On Tuesday, September 7, Texas Governor Greg Abbott signed into law a bill that imposed a litany of new restrictions on voting in the state. Democrats had blocked the bill by leaving Texas for weeks, preventing the state House from having the quorum necessary to vote on the legislation.
SB1, as it was known, eliminated a number of voting conveniences, mandated new requirements for ID, and even cost taxpayer money in the form of new monthly citizenship checks of the voter rolls.
Among the provisions of the bill:
- No more 24-hour voting, something that helped racially diverse areas expand access to workers who had trouble getting to the polls during normal voting hours
- No more “drive-thru voting,” which was created in response to coronavirus concerns
- A new requirement that absentee voters provide identification twice — once on the application for the absentee ballot and again on the envelope in which the ballot is returned
- Allows partisan “poll watchers,” who now have unfettered access to the transfer of data, including physically following poll workers to secondary destinations for the tabulation of votes
Now the Department of Justice, as expected, is suing Texas over the new law.

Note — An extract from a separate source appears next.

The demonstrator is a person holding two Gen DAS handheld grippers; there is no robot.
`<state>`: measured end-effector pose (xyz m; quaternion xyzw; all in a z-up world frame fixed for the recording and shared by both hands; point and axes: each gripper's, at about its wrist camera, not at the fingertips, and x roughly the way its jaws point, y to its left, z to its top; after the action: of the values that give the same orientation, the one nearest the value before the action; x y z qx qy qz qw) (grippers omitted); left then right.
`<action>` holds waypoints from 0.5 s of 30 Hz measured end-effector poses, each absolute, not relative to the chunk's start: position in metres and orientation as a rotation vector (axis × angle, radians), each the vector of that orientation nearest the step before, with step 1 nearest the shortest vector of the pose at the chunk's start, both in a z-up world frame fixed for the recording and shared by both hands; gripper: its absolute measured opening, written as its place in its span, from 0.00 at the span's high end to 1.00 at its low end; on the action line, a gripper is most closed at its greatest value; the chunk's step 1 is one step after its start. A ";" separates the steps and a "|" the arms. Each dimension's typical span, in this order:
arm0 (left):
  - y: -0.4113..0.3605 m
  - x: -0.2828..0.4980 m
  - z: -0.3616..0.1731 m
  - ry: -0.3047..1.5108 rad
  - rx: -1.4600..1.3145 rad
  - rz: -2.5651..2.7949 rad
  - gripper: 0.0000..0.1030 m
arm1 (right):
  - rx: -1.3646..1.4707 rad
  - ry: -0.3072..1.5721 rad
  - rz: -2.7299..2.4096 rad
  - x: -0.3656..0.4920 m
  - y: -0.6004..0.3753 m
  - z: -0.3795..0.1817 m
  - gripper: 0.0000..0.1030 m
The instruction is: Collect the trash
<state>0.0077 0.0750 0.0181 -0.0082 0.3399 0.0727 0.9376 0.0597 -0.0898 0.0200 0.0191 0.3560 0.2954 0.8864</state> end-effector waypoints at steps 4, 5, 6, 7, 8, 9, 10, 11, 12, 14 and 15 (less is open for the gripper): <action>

As they alleged that the restrictions would harm the rights of non-native English speakers as well as deployed military and overseas voters, the DOJ made a concrete statement:
Before SB 1, the State of Texas already imposed some of the strictest limitations in the nation on the right of certain citizens to voting assistance. SB 1 further, and impermissibly, restricts the core right to meaningful assistance in the voting booth
The law came about as a result of false claims of voter and election fraud that came out of the losing Republican side of the 2020 election. Former President Donald Trump still insists that the election was “rigged” and has demanded election audits in multiple states, all of which so far have shown that not only were the results accurate but in some cases, that more votes had been cast against him than initially counted.
If the DOJ is successful in the lower courts, the case is expected to reach the Supreme Court in a matter of months.